Goal of the exercise:
Report the lines of the material that carry the string "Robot".

%%

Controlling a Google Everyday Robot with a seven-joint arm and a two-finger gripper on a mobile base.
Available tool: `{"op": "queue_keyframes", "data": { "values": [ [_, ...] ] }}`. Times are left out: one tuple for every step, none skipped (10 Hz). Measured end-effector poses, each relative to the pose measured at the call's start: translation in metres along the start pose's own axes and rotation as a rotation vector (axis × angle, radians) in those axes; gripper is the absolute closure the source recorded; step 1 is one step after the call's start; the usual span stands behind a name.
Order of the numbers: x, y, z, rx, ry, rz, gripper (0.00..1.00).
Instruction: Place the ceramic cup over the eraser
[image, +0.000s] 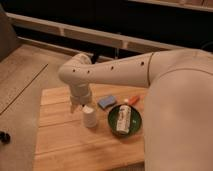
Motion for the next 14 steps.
{"op": "queue_keyframes", "data": {
  "values": [
    [0.000, 0.000, 0.000, 0.000, 0.000, 0.000, 0.35],
    [0.000, 0.000, 0.000, 0.000, 0.000, 0.000, 0.35],
    [0.000, 0.000, 0.000, 0.000, 0.000, 0.000, 0.35],
    [0.000, 0.000, -0.001, 0.001, -0.002, -0.001, 0.35],
    [-0.001, 0.000, -0.001, 0.006, -0.007, -0.005, 0.35],
    [-0.010, -0.002, -0.003, 0.020, -0.039, -0.019, 0.35],
    [-0.020, -0.003, -0.005, 0.028, -0.078, -0.041, 0.35],
    [-0.035, -0.003, -0.009, 0.035, -0.132, -0.079, 0.35],
    [-0.047, -0.002, -0.010, 0.034, -0.175, -0.111, 0.35],
    [-0.052, -0.003, -0.008, 0.032, -0.193, -0.123, 0.35],
    [-0.053, -0.005, -0.004, 0.027, -0.199, -0.125, 0.35],
    [-0.051, -0.010, 0.004, 0.023, -0.192, -0.118, 0.35],
    [-0.049, -0.017, 0.012, 0.026, -0.181, -0.101, 0.35],
    [-0.048, -0.023, 0.017, 0.032, -0.174, -0.086, 0.35]
  ]
}}
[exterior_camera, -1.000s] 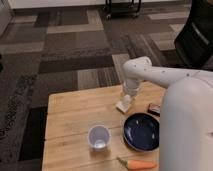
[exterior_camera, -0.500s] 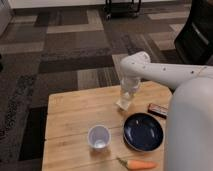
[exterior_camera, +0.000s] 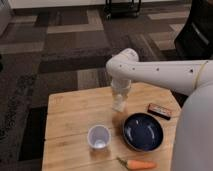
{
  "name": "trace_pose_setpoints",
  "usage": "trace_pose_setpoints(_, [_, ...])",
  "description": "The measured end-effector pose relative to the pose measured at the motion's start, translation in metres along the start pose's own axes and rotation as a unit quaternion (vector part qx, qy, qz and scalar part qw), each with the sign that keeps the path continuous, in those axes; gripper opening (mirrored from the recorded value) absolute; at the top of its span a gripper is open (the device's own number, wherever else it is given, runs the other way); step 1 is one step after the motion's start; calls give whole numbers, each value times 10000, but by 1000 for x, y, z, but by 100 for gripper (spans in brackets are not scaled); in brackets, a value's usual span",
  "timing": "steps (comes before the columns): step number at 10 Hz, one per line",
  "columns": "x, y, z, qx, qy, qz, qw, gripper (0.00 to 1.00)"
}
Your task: Place the white sponge in the ceramic cup
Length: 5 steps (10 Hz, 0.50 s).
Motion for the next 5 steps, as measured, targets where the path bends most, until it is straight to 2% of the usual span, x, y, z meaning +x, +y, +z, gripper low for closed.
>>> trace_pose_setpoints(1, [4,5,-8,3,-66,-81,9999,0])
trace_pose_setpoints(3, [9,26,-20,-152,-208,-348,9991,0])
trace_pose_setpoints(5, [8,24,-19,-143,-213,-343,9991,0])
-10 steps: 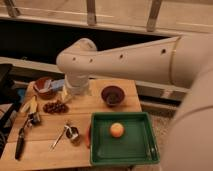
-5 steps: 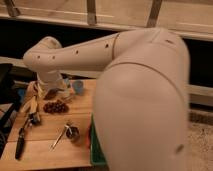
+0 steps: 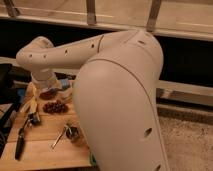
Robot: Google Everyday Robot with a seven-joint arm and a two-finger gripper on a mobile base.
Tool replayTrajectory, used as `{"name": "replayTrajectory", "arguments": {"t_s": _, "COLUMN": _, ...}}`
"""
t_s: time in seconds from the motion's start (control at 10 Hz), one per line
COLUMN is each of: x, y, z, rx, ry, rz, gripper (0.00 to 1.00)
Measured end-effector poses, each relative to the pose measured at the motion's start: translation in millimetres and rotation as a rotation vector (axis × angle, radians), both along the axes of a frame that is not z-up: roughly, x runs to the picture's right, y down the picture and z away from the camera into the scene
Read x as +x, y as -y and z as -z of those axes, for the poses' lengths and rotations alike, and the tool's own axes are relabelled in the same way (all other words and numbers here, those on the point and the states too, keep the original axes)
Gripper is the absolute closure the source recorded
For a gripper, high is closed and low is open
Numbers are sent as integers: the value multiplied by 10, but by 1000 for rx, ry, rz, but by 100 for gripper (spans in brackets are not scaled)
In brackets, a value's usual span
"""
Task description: Place banana in table surface
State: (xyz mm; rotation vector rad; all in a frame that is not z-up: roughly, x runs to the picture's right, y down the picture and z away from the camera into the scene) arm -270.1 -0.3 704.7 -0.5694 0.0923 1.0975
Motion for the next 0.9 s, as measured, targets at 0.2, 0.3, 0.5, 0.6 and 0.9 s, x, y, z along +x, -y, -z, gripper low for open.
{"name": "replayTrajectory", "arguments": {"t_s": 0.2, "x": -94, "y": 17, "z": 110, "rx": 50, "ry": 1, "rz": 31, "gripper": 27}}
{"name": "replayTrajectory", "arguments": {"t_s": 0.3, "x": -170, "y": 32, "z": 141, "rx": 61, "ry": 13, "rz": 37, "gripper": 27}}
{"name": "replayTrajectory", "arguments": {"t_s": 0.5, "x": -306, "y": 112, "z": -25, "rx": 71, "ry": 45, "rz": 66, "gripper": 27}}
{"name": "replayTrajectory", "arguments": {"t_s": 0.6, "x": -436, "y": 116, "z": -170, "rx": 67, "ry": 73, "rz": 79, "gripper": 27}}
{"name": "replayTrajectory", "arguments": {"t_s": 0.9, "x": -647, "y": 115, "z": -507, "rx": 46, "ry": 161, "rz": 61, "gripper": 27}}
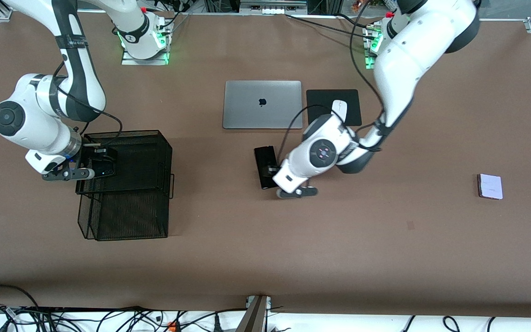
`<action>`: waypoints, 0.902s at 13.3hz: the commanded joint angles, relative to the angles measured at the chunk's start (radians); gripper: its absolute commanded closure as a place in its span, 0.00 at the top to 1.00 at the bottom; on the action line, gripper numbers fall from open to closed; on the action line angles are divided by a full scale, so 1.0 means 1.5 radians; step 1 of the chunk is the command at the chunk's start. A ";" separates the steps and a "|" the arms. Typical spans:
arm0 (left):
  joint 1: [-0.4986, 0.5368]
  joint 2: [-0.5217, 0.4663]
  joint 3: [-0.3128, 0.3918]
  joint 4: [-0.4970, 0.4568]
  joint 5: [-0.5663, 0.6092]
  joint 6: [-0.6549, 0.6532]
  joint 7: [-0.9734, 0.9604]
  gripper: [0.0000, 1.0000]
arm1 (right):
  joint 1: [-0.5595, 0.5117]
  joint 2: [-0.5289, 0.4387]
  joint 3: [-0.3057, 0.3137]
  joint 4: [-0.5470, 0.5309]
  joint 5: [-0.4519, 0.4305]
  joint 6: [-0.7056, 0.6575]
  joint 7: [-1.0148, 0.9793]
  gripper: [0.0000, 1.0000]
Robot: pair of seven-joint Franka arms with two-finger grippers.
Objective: Place phones with both arms
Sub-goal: 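Release the flip phone into the basket while the left gripper reaches the Huawei, then grasp the white Huawei phone with the left gripper while the right gripper returns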
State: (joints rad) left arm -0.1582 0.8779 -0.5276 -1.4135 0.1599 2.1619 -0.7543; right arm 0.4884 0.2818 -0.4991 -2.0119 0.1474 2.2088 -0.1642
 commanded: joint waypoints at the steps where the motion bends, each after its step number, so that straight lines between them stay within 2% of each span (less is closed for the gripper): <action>1: 0.059 -0.086 0.012 -0.016 0.068 -0.142 0.046 1.00 | -0.004 0.001 0.003 0.063 0.016 -0.056 -0.005 1.00; 3: 0.110 -0.126 0.013 -0.015 0.099 -0.242 0.150 1.00 | -0.005 -0.001 0.003 0.125 0.015 -0.128 -0.004 1.00; 7: 0.279 -0.156 0.012 -0.009 0.099 -0.329 0.372 1.00 | 0.003 0.000 0.012 0.269 0.013 -0.296 0.043 1.00; 9: 0.362 -0.155 0.014 -0.014 0.099 -0.356 0.444 1.00 | 0.039 0.000 0.017 0.292 0.009 -0.308 0.095 1.00; 12: 0.475 -0.141 0.017 -0.022 0.126 -0.355 0.510 1.00 | 0.137 0.024 0.018 0.332 0.015 -0.308 0.212 1.00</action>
State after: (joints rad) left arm 0.4744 0.6595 -0.4845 -1.4272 0.3059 1.6308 -0.0452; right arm 0.6058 0.2731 -0.4666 -1.5716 0.1542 1.7684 0.0448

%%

Answer to this exercise:
Controlling a Google Everyday Robot with a seven-joint arm and a two-finger gripper on a mobile base.
Robot: Google Everyday Robot with a seven-joint arm and a two-finger gripper on a mobile base.
Robot: pair of seven-joint Franka arms with two-finger grippers.

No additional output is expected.